KANDAHA – A bomb attack on Wednesday hit the motorcade of a key Afghan governor en route to the funeral of President Hamid Karzai’s brother, wounding two Afghan troops, the government said.
The governor of Helmand province, Gulab Mangal, and the provincial chief of Afghan intelligence escaped unhurt, said an official statement, and the group attended the funeral of Ahmed Wali Karzai in neighbouring Kandahar province.
Mangal and the Helmand chief of the National Directorate of Security intelligence agency were travelling together when the bomb exploded in the neighbouring province of Kandahar, where Wali Karzai was killed on Tuesday.
The bomb was detonated by remote-control in the Maiwand district, wounding two soldiers attached to the NDS detached unit, the governor’s office said.

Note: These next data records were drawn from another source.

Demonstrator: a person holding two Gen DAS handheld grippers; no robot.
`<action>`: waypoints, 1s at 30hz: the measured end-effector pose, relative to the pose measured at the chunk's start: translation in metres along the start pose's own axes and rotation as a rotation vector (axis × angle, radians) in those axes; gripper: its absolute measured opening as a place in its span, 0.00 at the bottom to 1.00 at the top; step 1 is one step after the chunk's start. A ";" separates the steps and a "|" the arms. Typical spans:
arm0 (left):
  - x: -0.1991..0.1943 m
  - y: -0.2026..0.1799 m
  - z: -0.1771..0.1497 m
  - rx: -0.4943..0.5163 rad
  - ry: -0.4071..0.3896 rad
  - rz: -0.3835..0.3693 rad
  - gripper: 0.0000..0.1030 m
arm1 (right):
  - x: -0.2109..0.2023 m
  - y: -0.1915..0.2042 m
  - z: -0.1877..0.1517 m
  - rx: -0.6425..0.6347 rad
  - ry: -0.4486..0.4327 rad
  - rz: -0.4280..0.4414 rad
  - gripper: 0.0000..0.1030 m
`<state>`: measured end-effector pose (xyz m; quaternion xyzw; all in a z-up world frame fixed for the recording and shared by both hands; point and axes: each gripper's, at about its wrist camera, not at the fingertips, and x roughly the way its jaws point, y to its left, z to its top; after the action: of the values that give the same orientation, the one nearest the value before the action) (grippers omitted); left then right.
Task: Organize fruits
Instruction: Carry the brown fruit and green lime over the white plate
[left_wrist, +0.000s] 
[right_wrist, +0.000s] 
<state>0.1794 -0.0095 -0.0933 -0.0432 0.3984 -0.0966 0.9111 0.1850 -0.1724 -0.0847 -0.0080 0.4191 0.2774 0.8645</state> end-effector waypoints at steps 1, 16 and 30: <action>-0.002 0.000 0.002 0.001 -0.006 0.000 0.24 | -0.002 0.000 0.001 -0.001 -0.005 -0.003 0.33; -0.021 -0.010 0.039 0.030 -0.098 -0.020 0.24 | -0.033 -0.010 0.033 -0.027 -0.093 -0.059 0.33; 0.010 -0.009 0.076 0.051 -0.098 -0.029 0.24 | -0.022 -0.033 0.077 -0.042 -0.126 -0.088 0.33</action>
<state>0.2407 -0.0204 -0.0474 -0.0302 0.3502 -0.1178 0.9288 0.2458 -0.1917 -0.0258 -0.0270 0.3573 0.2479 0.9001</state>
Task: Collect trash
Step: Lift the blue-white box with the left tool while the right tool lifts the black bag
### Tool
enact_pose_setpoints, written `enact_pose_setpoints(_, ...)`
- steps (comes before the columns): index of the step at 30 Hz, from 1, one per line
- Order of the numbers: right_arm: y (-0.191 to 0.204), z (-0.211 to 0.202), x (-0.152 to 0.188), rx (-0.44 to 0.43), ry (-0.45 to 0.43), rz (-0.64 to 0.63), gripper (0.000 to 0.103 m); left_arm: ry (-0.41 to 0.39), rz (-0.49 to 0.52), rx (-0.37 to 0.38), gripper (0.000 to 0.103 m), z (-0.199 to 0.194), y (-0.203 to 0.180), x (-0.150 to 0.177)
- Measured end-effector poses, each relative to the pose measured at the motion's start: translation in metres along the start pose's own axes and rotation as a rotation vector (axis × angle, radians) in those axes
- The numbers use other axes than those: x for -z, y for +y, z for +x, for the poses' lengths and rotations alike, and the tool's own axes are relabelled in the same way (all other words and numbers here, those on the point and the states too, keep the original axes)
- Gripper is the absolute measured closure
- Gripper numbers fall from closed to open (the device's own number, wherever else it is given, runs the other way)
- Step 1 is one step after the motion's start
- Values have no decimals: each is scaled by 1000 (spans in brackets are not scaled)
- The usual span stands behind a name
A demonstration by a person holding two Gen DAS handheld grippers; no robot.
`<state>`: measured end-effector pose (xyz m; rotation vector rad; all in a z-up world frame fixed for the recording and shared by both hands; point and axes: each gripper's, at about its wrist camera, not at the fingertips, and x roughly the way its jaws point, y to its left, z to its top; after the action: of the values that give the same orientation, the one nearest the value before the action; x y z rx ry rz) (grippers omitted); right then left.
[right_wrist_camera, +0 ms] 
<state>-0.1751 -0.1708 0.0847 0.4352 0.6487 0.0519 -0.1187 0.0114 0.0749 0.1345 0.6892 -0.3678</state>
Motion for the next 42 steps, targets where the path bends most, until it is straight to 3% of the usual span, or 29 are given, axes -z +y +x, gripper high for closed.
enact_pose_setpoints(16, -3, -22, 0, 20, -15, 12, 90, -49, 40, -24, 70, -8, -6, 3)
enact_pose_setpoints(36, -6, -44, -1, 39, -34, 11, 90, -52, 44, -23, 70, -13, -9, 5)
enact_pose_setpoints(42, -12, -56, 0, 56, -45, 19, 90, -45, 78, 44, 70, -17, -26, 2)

Cheaply made roadside bombs are the weapon of choice for the Taliban, fighting a near 10-year insurgency against Afghan and foreign forces that has been largely focused in the southern heartlands of the country.
Analysts warn that Wali Karzai’s death could make the south even more dangerous at a key juncture in the war, with NATO missions starting to withdraw combat troops and the United States looking for a political solution.
NATO troops also discovered two mines next to a road taken by the funeral convoy in Kandahar, detonating them in controlled explosions, said provincial police chief Abdul Rezeq.
He said one device was found in a plastic bottle and that a land mine was planted on a track next to the road taken by the cortege en route from funeral prayers in the city to the burial in the nearby village of Karz.
Karzai led thousands of mourners in burying his younger half-brother in the family cemetery in Karz, one day after the regional powerbroker was shot dead by a guest in his home.
NATO also announced the death of two more foreign troops in the south, one in an insurgent attack on Wednesday, and a second in a bomb attack on Tuesday.
The latest deaths bring this year’s toll to 301 foreign troops killed in Afghanistan, according to an AFP estimate based on data compiled by independent icasualties.org.